You can treat it that way. I think it's most neutrally interpreted as answering the question, "As I engage the goblin in melee while wielding a sword, who is being worn down?"

Without that try, there's no roll of the dice. There's no outcome to resolve if there is no cause that creates the potential outcome.
You can treat it that way. Or I could say: without that conflict, there's no roll of the dice. Nothing in the mechanics speaks in favour of your treatment over mine.

The player announces what her character *does*. The resolution tells you what happens when she does that.
The player announced what his character hopes for - say, defeating the goblin in melee - and the resolution tells you to what degree, if any, that hope was realised. Again, nothing in the mechanics speaks in favour of your approach over mine. Gygax clearly thought that at least some of his mechanics (say, attacks and action economy, and also saving throws) played better when interpreted in the way I favour. And of course games were designed in reaction to D&D (eg RQ, RM) that overtly took the approach you favour.

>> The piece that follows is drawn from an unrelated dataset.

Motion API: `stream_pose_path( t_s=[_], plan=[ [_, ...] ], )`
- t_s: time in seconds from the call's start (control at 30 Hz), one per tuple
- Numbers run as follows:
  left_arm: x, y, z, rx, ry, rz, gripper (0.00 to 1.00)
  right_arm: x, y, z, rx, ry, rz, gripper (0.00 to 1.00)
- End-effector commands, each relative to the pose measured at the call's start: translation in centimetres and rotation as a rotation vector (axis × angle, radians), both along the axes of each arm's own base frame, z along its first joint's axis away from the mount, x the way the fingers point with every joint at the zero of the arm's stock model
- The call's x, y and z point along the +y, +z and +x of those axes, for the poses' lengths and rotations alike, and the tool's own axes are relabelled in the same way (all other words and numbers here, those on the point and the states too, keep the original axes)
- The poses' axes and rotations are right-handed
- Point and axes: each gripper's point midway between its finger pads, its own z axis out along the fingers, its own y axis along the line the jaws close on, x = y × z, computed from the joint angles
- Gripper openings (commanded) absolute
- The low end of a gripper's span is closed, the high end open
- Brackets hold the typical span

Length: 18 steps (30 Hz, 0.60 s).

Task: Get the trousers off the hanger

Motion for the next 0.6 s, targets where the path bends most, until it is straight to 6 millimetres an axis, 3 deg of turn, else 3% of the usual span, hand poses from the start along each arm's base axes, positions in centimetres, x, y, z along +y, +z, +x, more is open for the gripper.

the action the players take in a TTRPG is "I do x." This is a core gameplay loop: Player does a thing, DM describes the results of doing the thing, player does another thing, and on and on.
Sure, the player does a thing. That may or may not correspond to the character doing a thing at the same time that correlates in any meaningful way. The player can declare "I roll an attack". In the fiction, that corresponds to "My guy engages that guy in combat and tries to defeat him", but in D&D at least it's hard to be much more specific than that until the action is resolved.

Mechanics exist to adjudicate results, not determine characters' actions.
The mechanics need an input (action) to describe an output (result).
D&D's mechanics singularly do not require an input of a detailed description of an action in the fiction. The rules of all pre-4e editions, for instance, are clear that a player can roll a saving throw to try and evade the effects of a spell without describing any evasive action being taken by the PC in the fiction. And Gygax in his DMG is quite clear that the action taken (or not taken) can be narrated after the save is resolved and the mechanical (and hence, often, fiction) consequence thereby known.

This seems to presume that the output is determined before the input, that we know the effect before we know the cause
Correct. Unless your PC is wielding a vorpal sword, until you roll the damage roll, and we thereby learn whether or not the enemy has been reduced to 0 hp, we can't know whether or not your blow struck his/her neck with enough force to sever it.

The input is broadly described ("I attack the orc!"), and the output can be broadly described ("The orc is wounded!").
As I said earlier, no one is stopping you doing it that way if you want to (although some people will, perhaps reasonably, doubt that the orc is very badly wounded if s/he goes on to win the combat and continue to carry on without signs of physical debilitation.)

But nothing in either the general idea of RPG mechanics, nor in the particular design of D&D mechanics, pushes in favour of your preferred approach. You might wish that D&D was a different sort of system (perhaps more like Runequest, say). But it's not. Gygax's way isn't the only way, but it's not like he was wrong about how his game system was meant to work.